◆ DATASET SECTION

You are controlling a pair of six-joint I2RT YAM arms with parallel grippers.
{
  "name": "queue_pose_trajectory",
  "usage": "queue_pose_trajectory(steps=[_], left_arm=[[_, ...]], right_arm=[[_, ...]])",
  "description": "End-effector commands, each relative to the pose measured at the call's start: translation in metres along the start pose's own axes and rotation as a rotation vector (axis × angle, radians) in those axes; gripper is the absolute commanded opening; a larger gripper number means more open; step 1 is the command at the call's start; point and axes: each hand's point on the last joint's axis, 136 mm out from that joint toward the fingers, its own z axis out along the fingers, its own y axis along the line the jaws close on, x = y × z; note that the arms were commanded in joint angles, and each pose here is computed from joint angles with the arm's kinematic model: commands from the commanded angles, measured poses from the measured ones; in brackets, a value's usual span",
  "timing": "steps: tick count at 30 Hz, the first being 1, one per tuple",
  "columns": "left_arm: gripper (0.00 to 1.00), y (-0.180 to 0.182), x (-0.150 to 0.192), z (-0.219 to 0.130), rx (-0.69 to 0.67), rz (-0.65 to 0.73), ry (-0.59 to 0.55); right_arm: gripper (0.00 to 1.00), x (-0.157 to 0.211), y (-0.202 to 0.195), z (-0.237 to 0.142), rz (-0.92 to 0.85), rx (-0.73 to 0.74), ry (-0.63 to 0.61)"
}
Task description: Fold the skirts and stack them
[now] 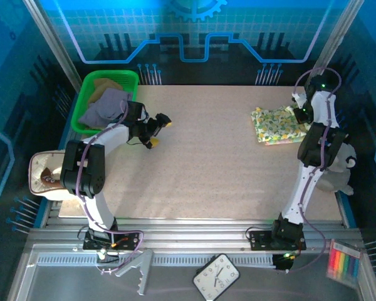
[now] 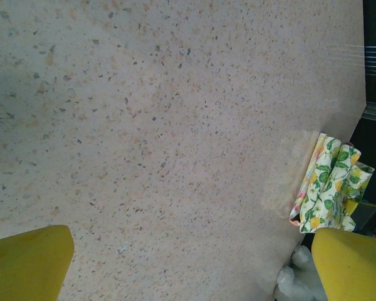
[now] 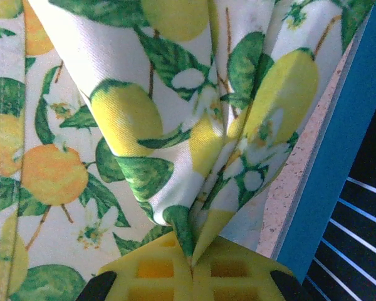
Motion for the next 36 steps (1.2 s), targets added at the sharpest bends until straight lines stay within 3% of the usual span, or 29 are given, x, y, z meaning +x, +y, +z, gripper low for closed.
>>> queue_pose_trajectory(steps=[1,7,8,11,12,17,20,22,26,28,32,36], left_arm=[[0.99,-0.002,-0.001,-0.001,-0.010,0.022,0.003],[0.99,-0.004,-0.003,-0.006,-0.014,0.032,-0.013],[0.99,-0.005,-0.004,-0.007,-0.011,0.034,-0.017],[0.99,-0.007,-0.006,-0.010,-0.008,0.038,-0.026],[0.99,-0.008,-0.008,-0.012,-0.006,0.040,-0.034],[0.99,-0.013,-0.012,-0.020,0.003,0.054,-0.058],[0.99,-0.013,-0.012,-0.020,0.003,0.053,-0.057],[0.99,-0.011,-0.011,-0.018,0.003,0.050,-0.050],[0.99,-0.007,-0.010,-0.017,0.000,0.046,-0.042],[0.99,-0.004,-0.009,-0.019,-0.004,0.044,-0.046],[0.99,0.003,-0.009,-0.021,-0.006,0.036,-0.052],[0.99,-0.001,-0.017,-0.033,0.001,0.041,-0.070]], right_arm=[[0.25,-0.002,-0.019,-0.007,0.048,0.069,-0.016],[0.64,-0.002,-0.060,-0.034,0.217,0.294,-0.008],[0.72,-0.004,-0.064,-0.053,0.253,0.317,-0.041],[0.87,-0.009,-0.053,-0.079,0.325,0.289,-0.106],[1.00,-0.012,-0.041,-0.086,0.348,0.239,-0.130],[1.00,-0.034,0.053,-0.100,0.451,-0.233,-0.220],[1.00,-0.042,0.100,-0.091,0.463,-0.425,-0.199],[1.00,-0.041,0.111,-0.074,0.450,-0.413,-0.142],[1.00,-0.025,0.078,-0.027,0.460,-0.136,-0.002],[1.00,-0.014,0.068,-0.002,0.448,-0.067,0.062],[1.00,-0.001,0.078,0.028,0.387,-0.111,0.145],[1.00,-0.005,0.086,0.018,0.373,-0.122,0.133]])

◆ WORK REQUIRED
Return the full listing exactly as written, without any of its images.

◆ RESULT FOR THIS EXERCISE
You are controlling a pair of six-joint I2RT YAM arms with parallel grippers.
{
  "name": "queue_pose_trajectory",
  "usage": "queue_pose_trajectory(steps=[_], left_arm=[[_, ...]], right_arm=[[_, ...]])",
  "description": "End-effector commands, each relative to the pose measured at the call's start: translation in metres along the start pose's own axes and rotation as a rotation vector (axis × angle, radians) in those axes; gripper is the absolute commanded opening; a larger gripper number means more open; step 1 is the command at the call's start; point and axes: each hand's point on the last joint's axis, 136 mm out from that joint toward the fingers, its own z axis out along the fingers, its own y axis along the line the jaws close on, x = y × z; note that the arms were commanded in joint angles, and each pose here is computed from joint angles with the arm's kinematic model: commands from the commanded angles, measured poses from the measured ones; in brackets, a value's usual span",
  "timing": "steps: tick count at 30 Hz, the first being 1, one per tuple",
  "columns": "left_arm: gripper (0.00 to 1.00), y (-0.180 to 0.182), x (-0.150 to 0.192), z (-0.219 to 0.130), rx (-0.69 to 0.67), rz (-0.65 to 0.73), ry (-0.59 to 0.55); right_arm: gripper (0.00 to 1.00), x (-0.157 to 0.211), y (-0.202 to 0.195), z (-0.237 to 0.142), rz (-0.92 to 0.85), rx (-0.73 to 0.74), ry (-0.63 to 0.61)"
}
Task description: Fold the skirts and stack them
[now] 
[now] 
[now] 
Motion for the next 36 steps (1.2 s), targets added at the sharpest bends until straight lines stay within 3% of the usual span, or 29 are given, x, y, z meaning +x, +y, +z, gripper low for closed.
>>> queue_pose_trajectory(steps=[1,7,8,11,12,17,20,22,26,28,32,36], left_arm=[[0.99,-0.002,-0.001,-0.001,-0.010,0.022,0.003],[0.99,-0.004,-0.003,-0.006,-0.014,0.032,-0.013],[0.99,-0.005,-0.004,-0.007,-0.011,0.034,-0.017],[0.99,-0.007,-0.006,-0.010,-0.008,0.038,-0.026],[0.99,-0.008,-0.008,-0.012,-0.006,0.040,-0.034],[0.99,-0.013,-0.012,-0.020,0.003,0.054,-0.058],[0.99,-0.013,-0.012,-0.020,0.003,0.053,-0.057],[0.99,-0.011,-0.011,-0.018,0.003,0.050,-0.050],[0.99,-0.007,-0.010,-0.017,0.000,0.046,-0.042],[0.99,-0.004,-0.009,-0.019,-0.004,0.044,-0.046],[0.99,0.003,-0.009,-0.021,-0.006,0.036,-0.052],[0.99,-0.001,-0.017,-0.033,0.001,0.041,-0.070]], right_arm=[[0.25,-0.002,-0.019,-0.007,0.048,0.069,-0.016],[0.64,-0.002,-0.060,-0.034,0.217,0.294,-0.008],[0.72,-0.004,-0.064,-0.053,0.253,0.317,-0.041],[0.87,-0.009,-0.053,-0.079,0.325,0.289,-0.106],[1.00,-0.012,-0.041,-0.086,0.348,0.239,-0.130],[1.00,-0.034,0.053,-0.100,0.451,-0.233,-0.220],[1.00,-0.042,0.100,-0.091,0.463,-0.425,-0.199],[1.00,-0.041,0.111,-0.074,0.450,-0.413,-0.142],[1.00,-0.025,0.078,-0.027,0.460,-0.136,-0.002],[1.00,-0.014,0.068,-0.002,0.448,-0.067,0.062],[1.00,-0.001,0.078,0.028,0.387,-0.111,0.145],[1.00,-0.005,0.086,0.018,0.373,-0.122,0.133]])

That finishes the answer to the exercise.